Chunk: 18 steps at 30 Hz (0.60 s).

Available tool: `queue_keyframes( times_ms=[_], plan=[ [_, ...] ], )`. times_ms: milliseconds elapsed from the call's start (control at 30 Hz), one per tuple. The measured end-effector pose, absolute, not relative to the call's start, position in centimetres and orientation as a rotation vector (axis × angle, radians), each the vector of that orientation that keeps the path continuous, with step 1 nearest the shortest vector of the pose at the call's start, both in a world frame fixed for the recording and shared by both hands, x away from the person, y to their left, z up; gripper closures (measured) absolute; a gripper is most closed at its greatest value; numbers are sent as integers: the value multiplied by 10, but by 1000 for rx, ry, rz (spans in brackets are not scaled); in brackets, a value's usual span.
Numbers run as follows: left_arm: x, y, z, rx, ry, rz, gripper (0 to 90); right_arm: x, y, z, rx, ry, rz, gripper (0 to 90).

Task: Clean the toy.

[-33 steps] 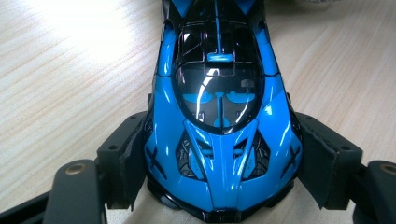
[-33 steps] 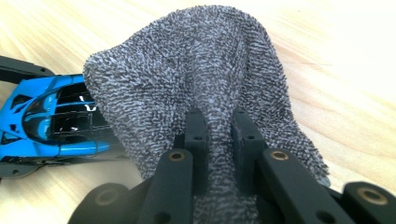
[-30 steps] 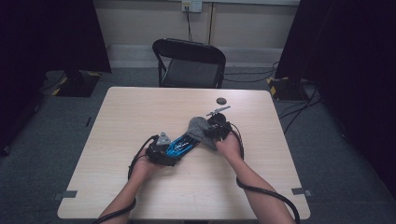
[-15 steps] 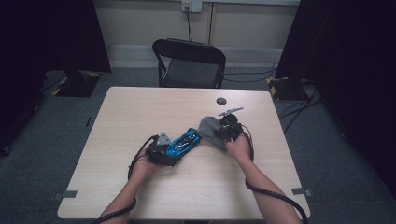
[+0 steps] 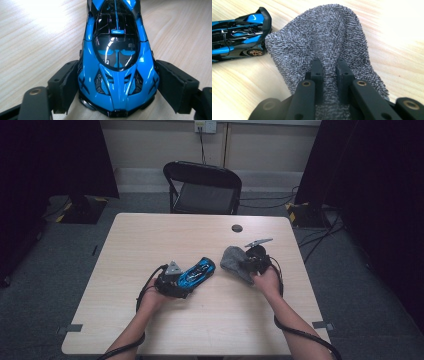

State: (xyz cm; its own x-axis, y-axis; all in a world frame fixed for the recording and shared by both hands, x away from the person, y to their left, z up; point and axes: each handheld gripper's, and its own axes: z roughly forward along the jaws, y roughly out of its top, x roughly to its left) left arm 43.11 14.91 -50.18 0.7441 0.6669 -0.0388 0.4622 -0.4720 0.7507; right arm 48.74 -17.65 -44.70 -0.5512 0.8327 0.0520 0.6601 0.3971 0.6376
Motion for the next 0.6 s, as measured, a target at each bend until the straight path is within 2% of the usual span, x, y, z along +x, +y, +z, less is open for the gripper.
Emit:
queue_keyframes(
  times_ms=[167, 333, 600],
  plan=[
    [427, 154, -490, 2138, 831, 322, 204, 483, -180, -446, 1294, 2386, 910, 797],
    [430, 153, -471, 2070, 825, 313, 277, 481, -181, -447, 1294, 2388, 900, 797],
    [455, 126, -470, 2140, 891, 305, 418, 478, -182, -447, 1303, 2385, 919, 797]
  ],
)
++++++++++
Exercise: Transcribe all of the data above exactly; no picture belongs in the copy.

Task solution:
Chunk: 18 steps at 30 Hz (0.60 s).

Available tool: `queue_keyframes( times_ms=[_], plan=[ [_, ...] ], )`. times_ms: milliseconds elapsed from the call's start (control at 30 Hz), one per tuple. The measured end-effector pose, absolute, not relative to the call's start, position in centimetres and orientation as a rotation vector (axis × angle, radians), each the vector of that orientation that keeps the path continuous, with step 1 nearest the shortest vector of the pose at the call's start, both in a world frame fixed for the recording and shared by both hands, x away from the person, y to their left, z up; gripper closures (measured) absolute; a gripper is most closed at its greatest value; numbers are sent as integers: the value multiplied by 10, but by 1000 for rx, ry, rz (spans in brackets are not scaled); in brackets, a value's usual span.
Numbers run as follows: left_arm: x, y, z, rx, ry, rz, gripper (0 to 90); right_arm: x, y, z, rx, ry, rz, gripper (0 to 90).

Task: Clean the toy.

[-33 steps] 
[-33 steps] 
[-30 steps] 
[-15 steps] 
[+0 steps] 

State: (xyz cm; its own x-axis, y-axis; all in a world frame fixed for the recording and shared by both hands, x away from the person, y to their left, z up; point and axes: each handheld gripper's, and its own axes: z roughly forward along the jaws, y roughly out of its top, x roughly to its left) left arm 43.11 14.91 -50.18 0.7441 0.6669 -0.0388 0.4622 -0.4720 0.7507; right arm 48.74 -17.65 -44.70 -0.5512 0.8327 0.0520 0.6601 0.3971 0.6376
Motion for the next 0.6 s, as measured, a target at each bend until the straight path is within 2% of the usual span, x, y, z along +x, +y, +z, less is open for the gripper.
Emit:
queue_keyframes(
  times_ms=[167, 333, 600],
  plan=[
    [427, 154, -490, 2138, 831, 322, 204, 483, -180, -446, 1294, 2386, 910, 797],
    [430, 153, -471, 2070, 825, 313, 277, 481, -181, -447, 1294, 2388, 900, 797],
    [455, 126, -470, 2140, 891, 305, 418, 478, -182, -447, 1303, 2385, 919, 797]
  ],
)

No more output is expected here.